- [Instructions to follow] Reproduce all of the data below without alteration; exclude every picture.
===== Source material
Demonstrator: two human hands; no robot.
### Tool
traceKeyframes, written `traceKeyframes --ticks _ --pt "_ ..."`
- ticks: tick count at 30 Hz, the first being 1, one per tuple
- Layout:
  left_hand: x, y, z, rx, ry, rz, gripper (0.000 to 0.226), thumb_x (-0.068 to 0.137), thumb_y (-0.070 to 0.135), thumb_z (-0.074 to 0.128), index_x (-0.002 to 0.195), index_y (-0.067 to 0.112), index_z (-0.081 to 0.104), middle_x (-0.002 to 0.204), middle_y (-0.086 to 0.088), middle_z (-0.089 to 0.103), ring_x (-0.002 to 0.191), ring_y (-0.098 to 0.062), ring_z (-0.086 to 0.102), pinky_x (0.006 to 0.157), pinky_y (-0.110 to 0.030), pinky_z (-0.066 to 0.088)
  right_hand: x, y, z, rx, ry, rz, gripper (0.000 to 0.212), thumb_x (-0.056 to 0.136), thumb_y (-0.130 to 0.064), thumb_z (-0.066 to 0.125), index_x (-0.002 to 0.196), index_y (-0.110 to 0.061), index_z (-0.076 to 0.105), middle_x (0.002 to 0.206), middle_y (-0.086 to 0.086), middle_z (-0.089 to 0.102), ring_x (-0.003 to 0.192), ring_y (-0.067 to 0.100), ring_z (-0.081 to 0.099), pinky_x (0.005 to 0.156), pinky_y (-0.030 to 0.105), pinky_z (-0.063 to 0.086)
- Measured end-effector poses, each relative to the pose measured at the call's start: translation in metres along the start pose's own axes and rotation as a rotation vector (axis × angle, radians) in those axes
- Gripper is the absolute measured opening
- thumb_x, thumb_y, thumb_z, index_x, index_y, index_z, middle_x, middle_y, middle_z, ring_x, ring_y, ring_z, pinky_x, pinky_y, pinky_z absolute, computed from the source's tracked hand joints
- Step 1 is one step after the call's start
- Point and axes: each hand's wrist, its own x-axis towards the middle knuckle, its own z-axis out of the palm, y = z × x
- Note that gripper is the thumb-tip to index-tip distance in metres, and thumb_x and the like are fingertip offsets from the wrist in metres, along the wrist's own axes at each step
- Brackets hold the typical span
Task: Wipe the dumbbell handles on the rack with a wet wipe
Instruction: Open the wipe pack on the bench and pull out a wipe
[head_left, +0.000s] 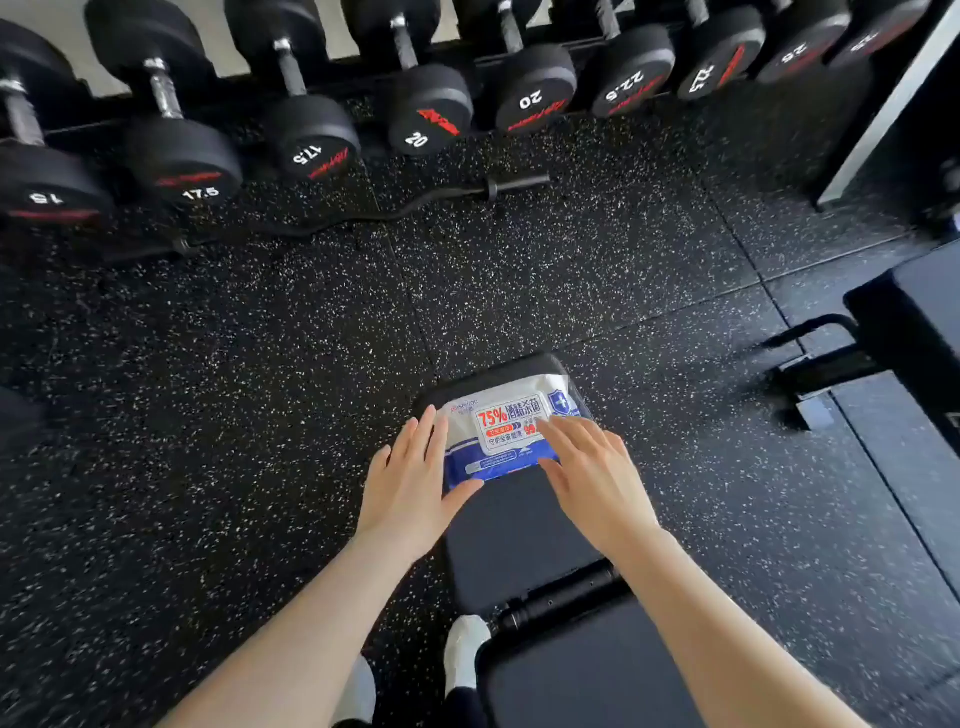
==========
- [The answer]
Demonstrator: two human hands; no robot.
### Tool
traceKeyframes, written `traceKeyframes --ticks _ --pt "_ ..."`
- ticks: tick count at 30 Hz, the first being 1, one per tuple
- Layout:
  left_hand: x, y, z, rx, ry, rz, gripper (0.000 to 0.226), thumb_x (-0.068 to 0.137), thumb_y (-0.070 to 0.135), thumb_z (-0.074 to 0.128), index_x (-0.002 to 0.195), index_y (-0.067 to 0.112), index_z (-0.081 to 0.104), middle_x (-0.002 to 0.204), middle_y (-0.086 to 0.088), middle_z (-0.089 to 0.103), ring_x (-0.002 to 0.191), ring_y (-0.098 to 0.062), ring_z (-0.086 to 0.102), pinky_x (0.006 to 0.157), pinky_y (-0.110 to 0.030), pinky_z (-0.066 to 0.088)
  right_hand: x, y, z, rx, ry, rz, gripper (0.000 to 0.212), thumb_x (-0.056 to 0.136), thumb_y (-0.130 to 0.064), thumb_z (-0.066 to 0.125), index_x (-0.002 to 0.196), index_y (-0.110 to 0.061), index_z (-0.076 to 0.105), middle_x (0.002 to 0.206), middle_y (-0.086 to 0.086), middle_z (-0.089 to 0.102), ring_x (-0.003 to 0.192), ring_y (-0.067 to 0.100), ring_z (-0.081 to 0.099), pinky_x (0.005 to 0.156), pinky_y (-0.030 to 0.105), pinky_z (-0.063 to 0.086)
- Measured end-effector poses, each relative to the pose measured at the call's start: translation in metres along the start pose's own axes and rotation as a rotation vector (axis × angle, radians) in those axes
- Gripper is the absolute measured opening
- thumb_x, thumb_y, thumb_z, index_x, index_y, index_z, middle_x, middle_y, middle_z, ring_x, ring_y, ring_z, pinky_x, pinky_y, pinky_z absolute, computed from the source's tracked hand joints
- Step 1 is one step after the call's start
- Point and axes: each hand's wrist, its own x-axis towards the middle knuckle, its own z-axis out of the palm, y = z × x
- Note that gripper is the thumb-tip to index-tip distance in metres, and thumb_x and the like are fingertip offsets from the wrist in metres, along the wrist's own axes at each step
- Brackets hold the typical span
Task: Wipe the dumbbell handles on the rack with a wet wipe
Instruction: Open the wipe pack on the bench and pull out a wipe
[head_left, +0.000s] 

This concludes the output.